A menina de todas as cotas
Tania Menai, na TPM
“Pertenço a todas as cotas: sou negra, mulher, pobre e cega”, diz a bela e carismática carioca Nathalia Rodrigues, 21 anos. Conhecida do público do programa de televisão Esquenta, ela conta com um iPhone que lê textos, tem perfis no Facebook e no Twitter e, mais importante: está se tornando jornalista. No entanto, a vida de Nathalia não tem nenhum glamour fora da tela. Residente de uma comunidade nos subúrbios do Rio, ela conta que cegos no Rio de Janeiro não têm chance de comprar nem uma bengala especial ou um relógio: tudo vem de São Paulo. Cão-guia, nem pensar: eles teriam de ser trazidos do exterior. Depender de estranhos para pegar ônibus também é um enorme risco: ela já foi colocada em várias rotas erradas. Mas nada disso a traumatizou tanto quanto ter que deixar sua suada (e merecida) vaga como bolsista na faculdade de jornalismo da PUC-Rio por uma simples questão: ter sofrido racismo e agressividade dos próprios alunos.Em entrevista exclusiva à Tpm, Nathalia contou com detalhes como foi a noite de uma quinta-feira, em novembro passado, quando um grupo de cinco estudantes, três homens e duas mulheres a agarram pelo braço e a levaram para uma parte deserta, no bosque da faculdade, arrancando a bengala e torcendo seu antebraço para trás. “Um deles falava que tornaria a minha vida num inferno, que eu não agüentaria quatro anos ali, que eu não pertencia à PUC – e para eu tomar cuidado com as escadas”, lembra ela, que levou mais de um ano para conseguir a vaga, pois dependeu de “ledores” ineficientes no vestibular. Enquanto o estudante falava, duas meninas riam. Depois de meia hora de agressões verbais, este estudante a deixou em algum lugar da faculdade, jogou sua bengala no chão e disse: “ninguém vai descobrir quem eu sou”. De fato, nenhuma daquelas vozes era familiar, o que indica que os alunos não necessariamente são de sua turma ou cursam Jornalismo. As câmeras disponíveis tampouco captaram imagens relevantes.
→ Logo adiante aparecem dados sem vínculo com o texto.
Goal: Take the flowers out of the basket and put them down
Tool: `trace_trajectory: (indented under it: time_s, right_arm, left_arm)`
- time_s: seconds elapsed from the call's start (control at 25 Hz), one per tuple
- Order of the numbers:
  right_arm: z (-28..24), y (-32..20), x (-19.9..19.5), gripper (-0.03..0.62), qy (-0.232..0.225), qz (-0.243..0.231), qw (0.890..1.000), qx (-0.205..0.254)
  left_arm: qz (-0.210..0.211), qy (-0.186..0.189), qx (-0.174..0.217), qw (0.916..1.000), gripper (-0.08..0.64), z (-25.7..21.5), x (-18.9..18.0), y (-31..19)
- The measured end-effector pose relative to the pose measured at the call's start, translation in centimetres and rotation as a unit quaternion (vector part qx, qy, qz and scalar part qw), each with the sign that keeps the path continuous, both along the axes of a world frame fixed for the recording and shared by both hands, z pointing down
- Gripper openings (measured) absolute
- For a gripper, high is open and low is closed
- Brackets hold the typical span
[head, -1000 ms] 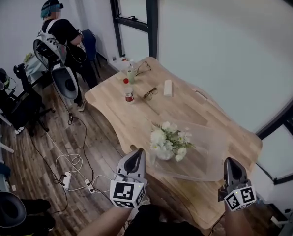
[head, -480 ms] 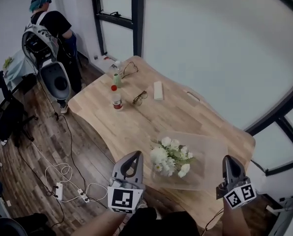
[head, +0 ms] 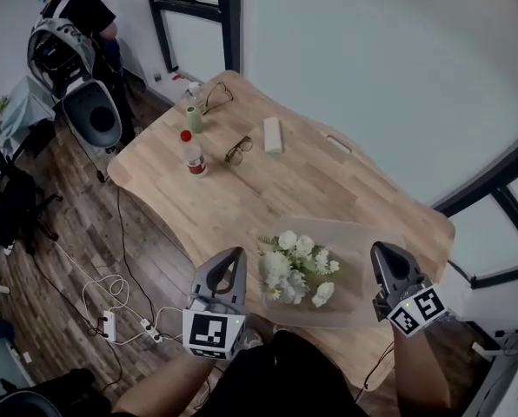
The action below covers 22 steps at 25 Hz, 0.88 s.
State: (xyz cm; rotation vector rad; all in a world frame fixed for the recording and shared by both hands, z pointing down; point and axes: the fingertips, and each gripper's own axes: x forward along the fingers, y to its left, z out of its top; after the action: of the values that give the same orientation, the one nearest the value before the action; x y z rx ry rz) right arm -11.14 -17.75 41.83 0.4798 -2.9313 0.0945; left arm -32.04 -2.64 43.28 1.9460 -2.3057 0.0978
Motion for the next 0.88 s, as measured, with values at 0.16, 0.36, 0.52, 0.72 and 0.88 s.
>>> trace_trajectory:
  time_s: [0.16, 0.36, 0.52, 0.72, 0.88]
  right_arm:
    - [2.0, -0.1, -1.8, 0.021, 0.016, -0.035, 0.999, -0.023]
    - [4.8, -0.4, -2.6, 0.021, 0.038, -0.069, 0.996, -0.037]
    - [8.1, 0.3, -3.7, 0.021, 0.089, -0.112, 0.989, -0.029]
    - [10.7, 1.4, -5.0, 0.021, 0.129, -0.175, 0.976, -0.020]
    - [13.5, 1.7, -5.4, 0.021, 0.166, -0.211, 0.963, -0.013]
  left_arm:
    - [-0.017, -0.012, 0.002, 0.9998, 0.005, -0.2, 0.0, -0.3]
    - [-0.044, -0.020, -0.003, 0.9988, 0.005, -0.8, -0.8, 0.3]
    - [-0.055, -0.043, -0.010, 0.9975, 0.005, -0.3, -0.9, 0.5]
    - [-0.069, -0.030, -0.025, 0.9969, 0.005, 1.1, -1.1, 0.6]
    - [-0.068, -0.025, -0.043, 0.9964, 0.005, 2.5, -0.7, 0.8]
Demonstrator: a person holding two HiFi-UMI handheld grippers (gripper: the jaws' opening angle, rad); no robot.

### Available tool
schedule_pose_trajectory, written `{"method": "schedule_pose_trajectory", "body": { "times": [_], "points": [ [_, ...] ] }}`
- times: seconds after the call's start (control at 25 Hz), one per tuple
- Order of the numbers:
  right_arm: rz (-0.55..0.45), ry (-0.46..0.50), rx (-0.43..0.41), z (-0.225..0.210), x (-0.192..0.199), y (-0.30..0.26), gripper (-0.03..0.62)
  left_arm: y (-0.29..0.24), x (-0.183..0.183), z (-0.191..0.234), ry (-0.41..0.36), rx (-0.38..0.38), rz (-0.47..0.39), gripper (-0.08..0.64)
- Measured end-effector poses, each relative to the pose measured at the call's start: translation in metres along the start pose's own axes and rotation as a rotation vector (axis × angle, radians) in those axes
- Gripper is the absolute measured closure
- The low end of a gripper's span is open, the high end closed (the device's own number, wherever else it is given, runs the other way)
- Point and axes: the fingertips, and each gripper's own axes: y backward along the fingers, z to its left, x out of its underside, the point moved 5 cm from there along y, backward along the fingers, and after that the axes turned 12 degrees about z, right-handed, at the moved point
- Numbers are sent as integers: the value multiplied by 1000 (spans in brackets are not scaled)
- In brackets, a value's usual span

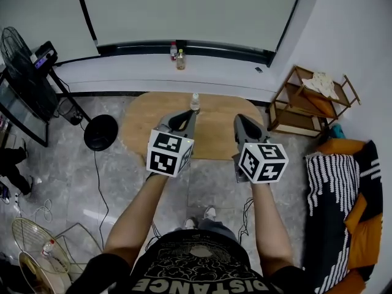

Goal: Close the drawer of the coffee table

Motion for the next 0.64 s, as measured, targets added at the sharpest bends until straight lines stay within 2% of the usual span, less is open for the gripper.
{"method": "schedule_pose_trajectory", "body": {
  "times": [0.64],
  "points": [
    [-8, 41, 8, -2, 3, 2, 588, 3, 3, -1, 6, -24, -2, 557]
  ]
}}
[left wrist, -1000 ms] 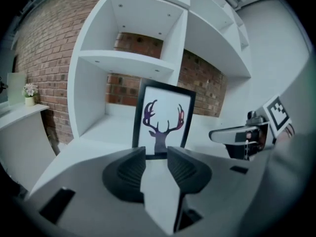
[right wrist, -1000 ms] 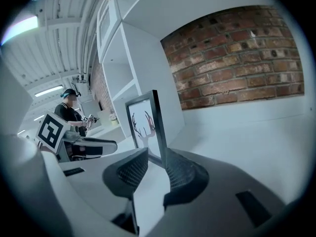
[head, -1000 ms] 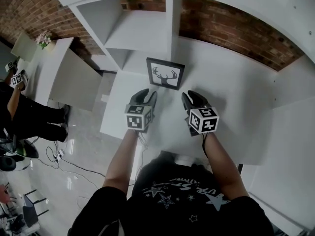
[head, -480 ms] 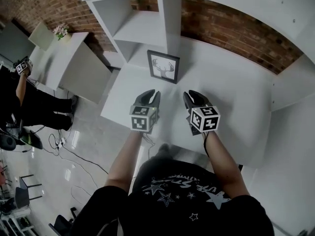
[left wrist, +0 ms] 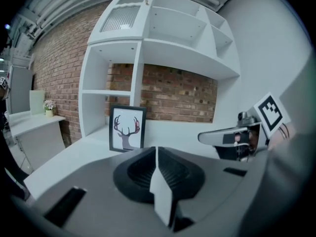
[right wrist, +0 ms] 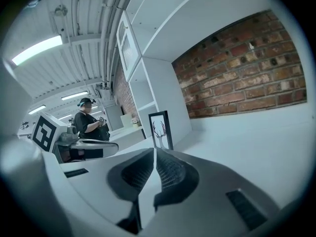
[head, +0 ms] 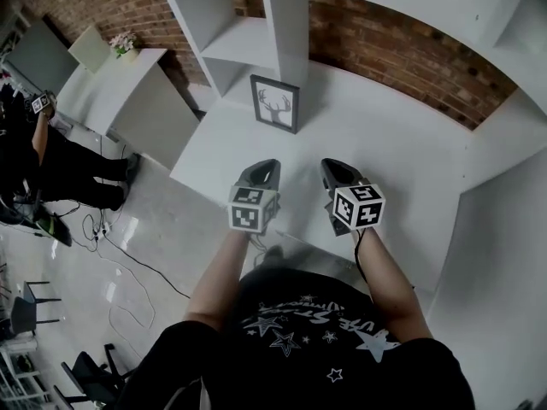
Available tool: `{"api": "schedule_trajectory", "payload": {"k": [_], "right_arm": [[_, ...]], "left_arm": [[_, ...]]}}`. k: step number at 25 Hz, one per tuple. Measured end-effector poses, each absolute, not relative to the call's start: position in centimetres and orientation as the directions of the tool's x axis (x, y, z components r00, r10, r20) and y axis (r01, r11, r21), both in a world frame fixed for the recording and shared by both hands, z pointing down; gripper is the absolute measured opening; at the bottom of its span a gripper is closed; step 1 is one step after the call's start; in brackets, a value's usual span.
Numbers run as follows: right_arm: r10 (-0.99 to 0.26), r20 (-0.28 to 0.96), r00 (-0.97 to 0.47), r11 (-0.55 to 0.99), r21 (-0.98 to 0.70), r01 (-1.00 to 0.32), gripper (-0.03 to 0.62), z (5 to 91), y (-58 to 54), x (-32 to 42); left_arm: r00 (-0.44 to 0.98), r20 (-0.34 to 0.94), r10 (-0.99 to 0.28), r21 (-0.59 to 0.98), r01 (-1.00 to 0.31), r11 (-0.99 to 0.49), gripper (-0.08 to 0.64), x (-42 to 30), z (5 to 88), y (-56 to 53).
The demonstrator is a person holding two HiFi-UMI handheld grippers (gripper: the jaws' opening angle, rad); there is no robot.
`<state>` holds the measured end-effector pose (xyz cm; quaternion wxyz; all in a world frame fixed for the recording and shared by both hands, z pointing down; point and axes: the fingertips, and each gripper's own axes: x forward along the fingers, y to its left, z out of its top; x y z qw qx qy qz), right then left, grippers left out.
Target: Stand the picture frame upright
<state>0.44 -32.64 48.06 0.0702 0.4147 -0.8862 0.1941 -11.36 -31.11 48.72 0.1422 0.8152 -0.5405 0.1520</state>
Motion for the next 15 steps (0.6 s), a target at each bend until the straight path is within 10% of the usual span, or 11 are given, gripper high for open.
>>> {"api": "schedule_trajectory", "payload": {"k": [15], "right_arm": [[-0.600, 0.285, -0.748, 0.670, -0.333, -0.664, 0.020, 49.0, -23.1, 4.5]], "left_arm": [[0.298, 0.409, -0.862, 0.046, -0.951, -0.307, 0.020, -7.0, 49.6, -19.5]]}}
Mantendo o ocorrido para si, Nathalia só teve coragem de revelar o que sofreu uma semana depois, quando desabou em prantos na frente de uma produtora do Esquenta. Uma notinha na coluna do Ancelmo Góis no jornal O Globo, intitulado “Filhos da PUC” divulgou que ela passaria a contar com seguranças na faculdade, por causa “de estudantes malvados”. Nenhum repórter carioca se interessou em investigar o porquê e ir além da breve nota. Mesmo com seguranças, – cedidos gentilmente pelo vice-reitor Augusto Sampaio, a quem ela deve toda atenção e carinho que recebeu desde o vestibular -, a vida de Nathalia continuou ameaçada. Mas as investigações não deram em nada. Nem sempre os seguranças estavam disponíveis; quando isso acontecia, pessoas “esbarravam” nela propositalmente, e quando ela chamava os seguranças, os agressores fugiam. Até que em janeiro passado, um segurança disse a ela: “você está vendo coisas!”. Ela respondeu: “se eu estivesse vendo, eu não dependeria de você”. Esta foi a gota d’água. Nathalia abandonou seu sonho, transferindo sua matrícula para a ESPM. Ela ainda tem aulas de inglês na PUC, uma manhã por semana, mas anda sempre anda acompanhada por alguém, apesar de saber chegar sozinha na sala de aula. “Ainda tremo quando chego lá”, confessa.
Nathalia vive com sete familiares em casa e tem um namorado. Seu olhar positivo para a vida supera os de muitos que enxergam. Ela anda impecavelmente bem vestida e impressiona por olhar nos olhos do interlocutor: quem não a conhece não percebe que ela é cega. “Minha retina é morta, mas o resto do meu olho funciona – fiz uma terapia para aprender a olhar para as pessoas, calculando um palmo do som que vem da boca”, explica. Recentemente ela foi escolhida para uma programa de jovens da Globo News, não por fazer parte de nenhuma cota: apenas por seu talento.